**What this task involves:**
Please reproduce the listing below exactly, leaving out every picture.

**Provided data:**

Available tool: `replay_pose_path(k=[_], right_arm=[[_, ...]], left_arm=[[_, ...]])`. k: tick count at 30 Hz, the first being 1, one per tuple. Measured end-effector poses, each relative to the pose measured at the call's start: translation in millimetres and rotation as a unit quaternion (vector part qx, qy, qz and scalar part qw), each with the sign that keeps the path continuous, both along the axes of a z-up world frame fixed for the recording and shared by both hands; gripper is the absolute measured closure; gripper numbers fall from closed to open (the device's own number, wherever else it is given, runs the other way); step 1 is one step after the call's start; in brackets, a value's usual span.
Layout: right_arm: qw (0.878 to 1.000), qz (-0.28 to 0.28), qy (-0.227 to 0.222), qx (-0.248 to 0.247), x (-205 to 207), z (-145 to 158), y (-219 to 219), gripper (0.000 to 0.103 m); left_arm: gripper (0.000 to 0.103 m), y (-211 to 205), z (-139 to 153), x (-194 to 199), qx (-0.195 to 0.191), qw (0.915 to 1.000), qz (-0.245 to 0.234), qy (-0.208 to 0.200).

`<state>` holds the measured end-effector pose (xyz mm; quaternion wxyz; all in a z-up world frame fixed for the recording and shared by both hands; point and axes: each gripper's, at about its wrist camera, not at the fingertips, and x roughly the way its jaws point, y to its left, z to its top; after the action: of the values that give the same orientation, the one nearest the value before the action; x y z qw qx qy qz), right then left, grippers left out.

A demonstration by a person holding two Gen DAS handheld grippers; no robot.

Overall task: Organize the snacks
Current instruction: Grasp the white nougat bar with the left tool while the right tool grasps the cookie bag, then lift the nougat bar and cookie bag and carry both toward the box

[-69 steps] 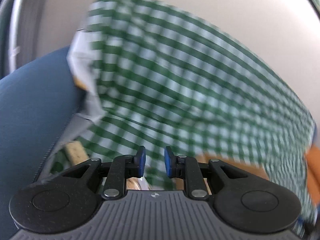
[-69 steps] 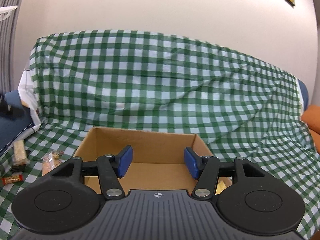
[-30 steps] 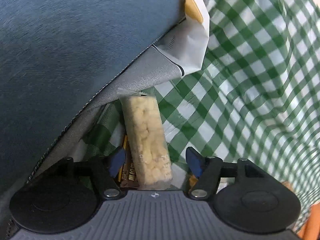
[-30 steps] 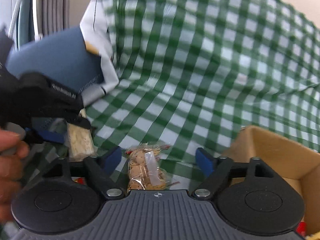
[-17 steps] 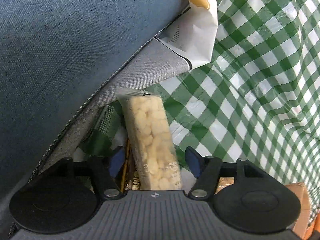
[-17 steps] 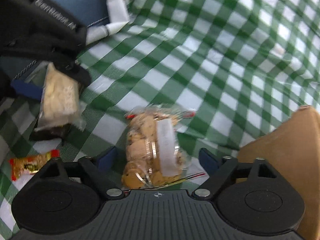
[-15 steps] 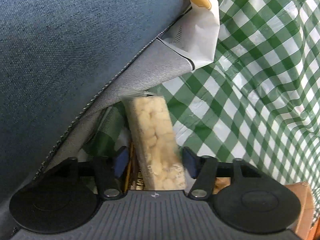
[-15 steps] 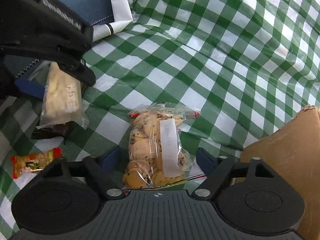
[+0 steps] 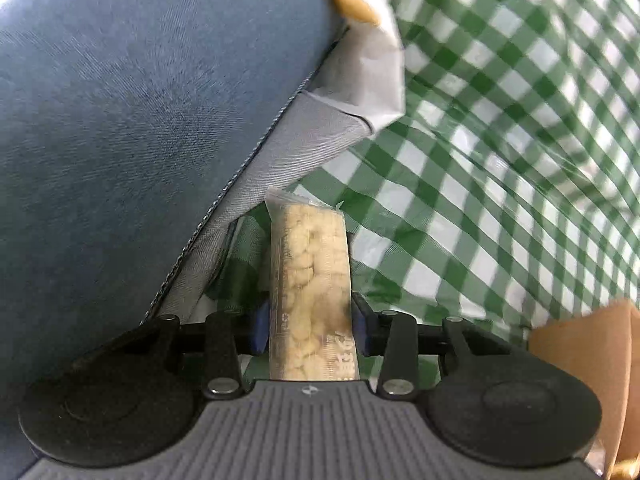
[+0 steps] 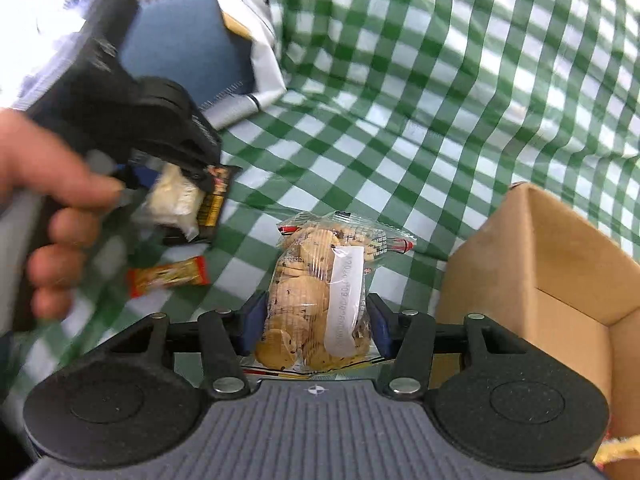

**Completed exercise:**
Available tool: `replay_pose_path(k=[_], right_arm=[[_, ...]], left_arm=[[_, ...]])`. k: tick count at 30 Hz, the first being 1, one per tuple. Measured end-effector poses, each relative to the pose measured at the call's start: translation in millimetres and rotation as a unit quaternion (vector part qx, qy, qz and scalar part qw), each with the sign that keeps the path continuous, both along the axes of a z-up world frame fixed for the recording and shared by both hands; gripper is the absolute measured closure; gripper numbers fall from closed to open (the device's own number, wherever else it is given, runs the other way); step 1 is one step after the call's start; in brackets, a value's usual span.
Layout: right_arm: qw (0.878 to 1.000), qz (-0.28 to 0.28), qy (-0.227 to 0.222), qx (-0.248 to 0.247), x (-205 to 207), z (-145 to 158), y (-219 to 219), gripper (0.000 to 0.103 m); left_arm: gripper (0.000 to 0.103 m), y (-211 to 205), z (-139 to 153), x (-194 to 199), qx (-0.195 to 0.191), qw (0.915 to 1.000), qz (-0.245 to 0.234), qy (-0.208 to 0.200).

`<state>` holds the measured end-effector pose (xyz mm; quaternion wxyz; all in a z-up world frame fixed for the recording and shared by both hands; point and axes: each gripper's, at about its wrist camera, not at the fingertips, and x roughly the way its jaws point, y to its left, z to its top; after the action: of the values that give the same orientation, the one nearest the value before the action; x y z qw qx qy qz), right then left, grippers left out.

A demonstration by a person holding two Gen DAS handheld grippers; no robot.

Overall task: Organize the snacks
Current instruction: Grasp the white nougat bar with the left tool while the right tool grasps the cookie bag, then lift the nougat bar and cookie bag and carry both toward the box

[-69 steps] 
[-69 steps] 
[-30 steps] 
[-30 steps] 
[-17 steps] 
[-17 steps] 
[-15 steps] 
[-15 steps] 
[+0 steps] 
[+0 steps] 

That makes the output complete.